Metronidazole nanoparticles reduce the pathogenicity of bacteria
Metronidazole is a drug used to treat intestinal infections caused by colorectal surgery. The traditional route of administration reduces its local effectiveness and has non-site effects. To overcome these limitations, this study proposes a drug delivery system (DDS) based on MTZ-loaded nanoparticles (NP) fixed on the surface of electrospun fiber webs. Different concentrations of MTZ (1, 2, 5 and 10 mg mL−1) were loaded into chitosan-tripolyphosphate sodium NP. MTZ is loaded into the nanoparticles at the highest concentration, showing rapid release for the first 12 hours, followed by gradual release. The DDS was not toxic to human colon cells. When different bacterial strains were tested, significant reductions in E. coli and Staphylococcus aureus were observed, but there was no effect on Enterococcus faecalis. Therefore, this DDS has a high potential for local prevention of infection after colorectal suture.
Synthesis of metronidazole-Mn complexes
In recent years, it has been reported that metronidazole has drug resistance and adverse reactions in clinic. Modifying metronidazole to enhance its antibacterial action and reduce adverse reactions is a hot topic in the field of medicinal chemistry. Many metal ions combined with drugs can enhance the antibacterial ability of drugs. It has been reported that metronidazole metal complexes show strong antibacterial activity through the synergistic effect of metronidazole and metal ions. Manganese (Mn) plays an important role in biology as an enzyme activator and necessary cofactor, especially in bone development, cell structure, energy metabolism, mitochondrial REDOX and apoptosis. A number of in vitro studies have shown that Mn binding to DNA, RNA and ribosome results in protein transcription and translation disorders.
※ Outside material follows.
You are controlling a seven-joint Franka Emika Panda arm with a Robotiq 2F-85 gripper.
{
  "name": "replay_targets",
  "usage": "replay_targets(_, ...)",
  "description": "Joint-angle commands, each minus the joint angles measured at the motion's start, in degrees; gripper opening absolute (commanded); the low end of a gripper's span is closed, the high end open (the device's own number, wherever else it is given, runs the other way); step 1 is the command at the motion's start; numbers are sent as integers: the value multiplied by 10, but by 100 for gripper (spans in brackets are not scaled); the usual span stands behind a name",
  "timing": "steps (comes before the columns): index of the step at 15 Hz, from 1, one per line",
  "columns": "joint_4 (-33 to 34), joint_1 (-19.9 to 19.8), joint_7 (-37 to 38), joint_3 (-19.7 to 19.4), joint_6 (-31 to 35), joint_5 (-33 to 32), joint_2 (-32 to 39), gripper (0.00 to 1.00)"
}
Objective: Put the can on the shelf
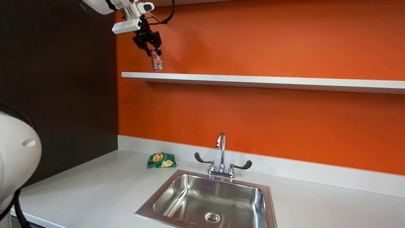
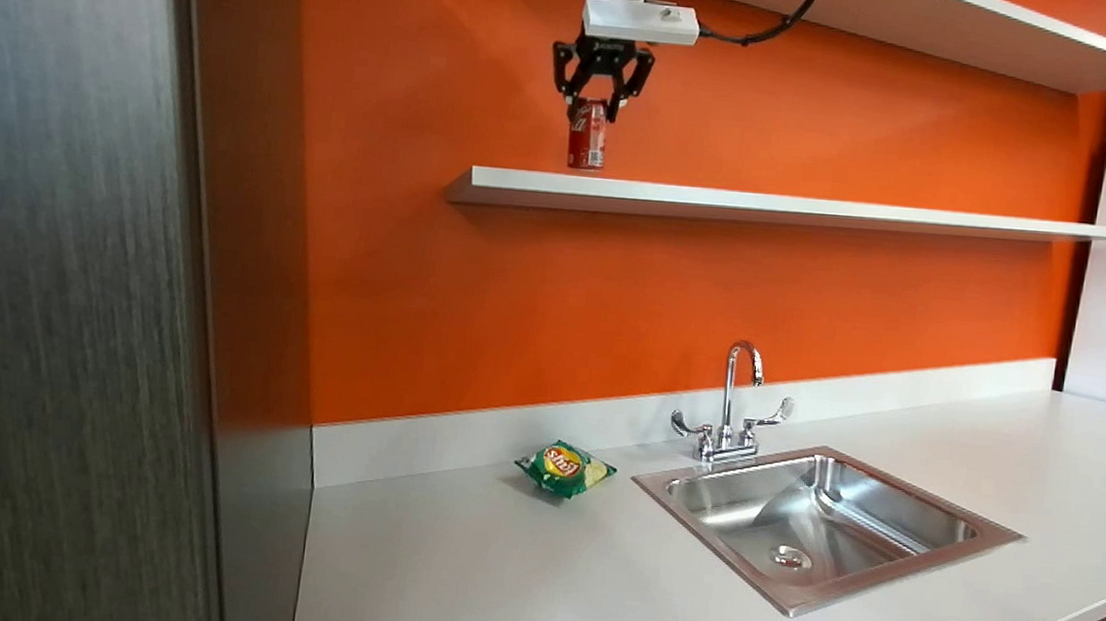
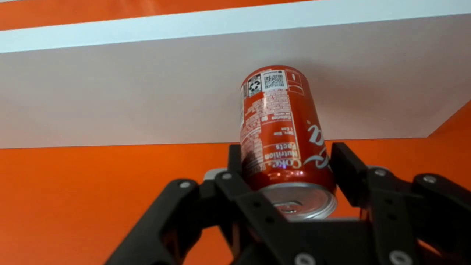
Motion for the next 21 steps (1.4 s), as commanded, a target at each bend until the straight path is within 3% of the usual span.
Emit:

Yang et al., using metronidazole and manganese acetate as raw materials, synthesized the manganese complex of metronidazole, and characterized its structure by elemental analysis, IR, UV-Vis, conductivity, thermogravimetric methods, and studied the interaction between the complex and calf thymus DNA(ct-DNA). It is hoped to provide reference information for further research on the antimicrobial mechanism of metronidazole metal drugs. Based on the experimental results of spectrometric analysis and viscosity method, it can be concluded that the ligand and its manganese complex may interact with ct-DNA in a classical insertional manner. The interaction between ligand and ct-DNA is stronger than that of complex due to the better planarity of molecular structure of metronidazole ligand.
References
- Dingsdag, S. A., Hunter, N. Metronidazole: an update on metabolism, structure–cytotoxicity and resistance mechanisms. Journal of Antimicrobial Chemotherapy. 2018, 73(2): 265-279.
- Cai, Y., et al. An evaluation of metronidazole degradation in a plasma-assisted rotating disk reactor coupled with TiO2 in aqueous solution. Engineering. 2021, 7(11): 1603-1610.
- Oliveira, A., et al. Metronidazole delivery nanosystem able to reduce the pathogenicity of bacteria in colorectal infection. Biomacromolecules. 2022, 23(6): 2415-2427.